Le problème est que si vous voulez attirer une foule devant laquelle ces jeunes artistes peuvent travailler, vous devez avoir les étoiles établies sur la carte. Nous savons tous que la lutte professionnelle est un sport à risque et que chaque fois qu’une star est sur le ring, il existe un risque de blessure. Je ne sais pas exactement quelle est ou sera la réponse pour la WWE, mais il y a un argument valable selon lequel il est trop risqué pour un artiste de se blesser devant quelques milliers de fans lors d’une émission maison, ce qui pourrait faire dérailler les plans d’un pay-per-view avec des millions de dollars en jeu.

Un bon exemple de cela était il y a quelques jours à peine, lorsque Liv Morgan a failli se blesser avant son match Queen of The Ring contre Iyo Sky ce week-end lors du PPV Night of Champions. Sol Ruca a accidentellement atterri sur la jambe de Morgan et l’endroit a semblé brutal. Heureusement, Liv Morgan semblait bien à Raw cette semaine avant que l’équipe ne se rende en Arabie Saoudite pour le pay-per-view. Comme nous le savons, les événements saoudiens sont parmi les plus rentables du calendrier de la WWE. Il y avait aussi le clip en ligne qui ressemblait à Jacob Fatu presque blessé avant son événement principal contre Roman Reigns au Clash en Italie le mois dernier.

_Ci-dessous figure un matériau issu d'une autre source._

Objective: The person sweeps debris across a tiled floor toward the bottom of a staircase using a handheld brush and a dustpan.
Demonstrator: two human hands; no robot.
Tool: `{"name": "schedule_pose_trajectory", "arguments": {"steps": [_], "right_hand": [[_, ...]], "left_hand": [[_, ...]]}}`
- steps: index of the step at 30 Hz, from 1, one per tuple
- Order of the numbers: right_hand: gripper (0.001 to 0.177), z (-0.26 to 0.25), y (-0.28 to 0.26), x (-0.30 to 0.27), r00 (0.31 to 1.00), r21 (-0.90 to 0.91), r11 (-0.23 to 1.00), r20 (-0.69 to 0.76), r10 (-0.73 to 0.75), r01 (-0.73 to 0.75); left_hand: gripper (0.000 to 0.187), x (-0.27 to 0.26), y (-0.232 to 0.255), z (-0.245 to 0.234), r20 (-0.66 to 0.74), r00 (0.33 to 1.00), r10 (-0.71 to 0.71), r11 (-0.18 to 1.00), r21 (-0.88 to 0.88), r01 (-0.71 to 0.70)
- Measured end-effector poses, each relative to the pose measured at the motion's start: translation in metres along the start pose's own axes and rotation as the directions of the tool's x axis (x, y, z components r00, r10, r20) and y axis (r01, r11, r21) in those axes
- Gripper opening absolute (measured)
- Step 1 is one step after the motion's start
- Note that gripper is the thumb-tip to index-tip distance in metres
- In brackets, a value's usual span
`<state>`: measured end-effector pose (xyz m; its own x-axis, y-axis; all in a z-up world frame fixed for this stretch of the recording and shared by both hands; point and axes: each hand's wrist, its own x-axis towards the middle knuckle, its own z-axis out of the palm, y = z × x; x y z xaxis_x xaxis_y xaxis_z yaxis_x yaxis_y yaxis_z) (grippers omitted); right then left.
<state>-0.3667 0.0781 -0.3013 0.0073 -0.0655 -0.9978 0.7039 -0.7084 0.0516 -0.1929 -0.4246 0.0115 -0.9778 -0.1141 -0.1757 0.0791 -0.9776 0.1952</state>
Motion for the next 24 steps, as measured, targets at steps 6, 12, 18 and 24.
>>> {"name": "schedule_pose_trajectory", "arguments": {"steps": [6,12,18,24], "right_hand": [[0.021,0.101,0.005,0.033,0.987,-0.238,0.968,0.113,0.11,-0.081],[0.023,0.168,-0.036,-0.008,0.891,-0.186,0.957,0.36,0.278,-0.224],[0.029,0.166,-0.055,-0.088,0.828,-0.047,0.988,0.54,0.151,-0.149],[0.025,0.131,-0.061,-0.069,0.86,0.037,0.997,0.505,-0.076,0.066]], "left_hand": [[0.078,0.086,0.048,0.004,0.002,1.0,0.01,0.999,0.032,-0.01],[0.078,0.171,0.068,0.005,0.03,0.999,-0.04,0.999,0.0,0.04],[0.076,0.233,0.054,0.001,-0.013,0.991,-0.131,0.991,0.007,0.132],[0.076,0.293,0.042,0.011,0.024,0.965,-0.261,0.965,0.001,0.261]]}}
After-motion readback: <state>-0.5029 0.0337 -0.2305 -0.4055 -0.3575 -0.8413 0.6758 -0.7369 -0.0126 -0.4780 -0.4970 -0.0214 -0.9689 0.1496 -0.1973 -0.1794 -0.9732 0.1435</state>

Mon avis sur la question serait en quelque sorte une approche mesurée du rapport risque/récompense. Comme je l’ai dit, il est compréhensible que les émissions maison soient secondaires de nos jours parce que l’argent repose sur la production de contenu. En même temps, je ne pense pas qu’il soit possible pour la prochaine génération de devenir des stars légitimes et lucratives sans plus d’expérience que de simples enregistrements télévisés hebdomadaires. Peut-être que mettre un ou deux matchs principaux sur la programmation avec Cody Rhodes ou CM Punk en tête d’affiche lors des tournées internationales de certains house shows peut donner plus d’expérience aux jeunes talents de la liste avec un risque limité pour quiconque sur la carte.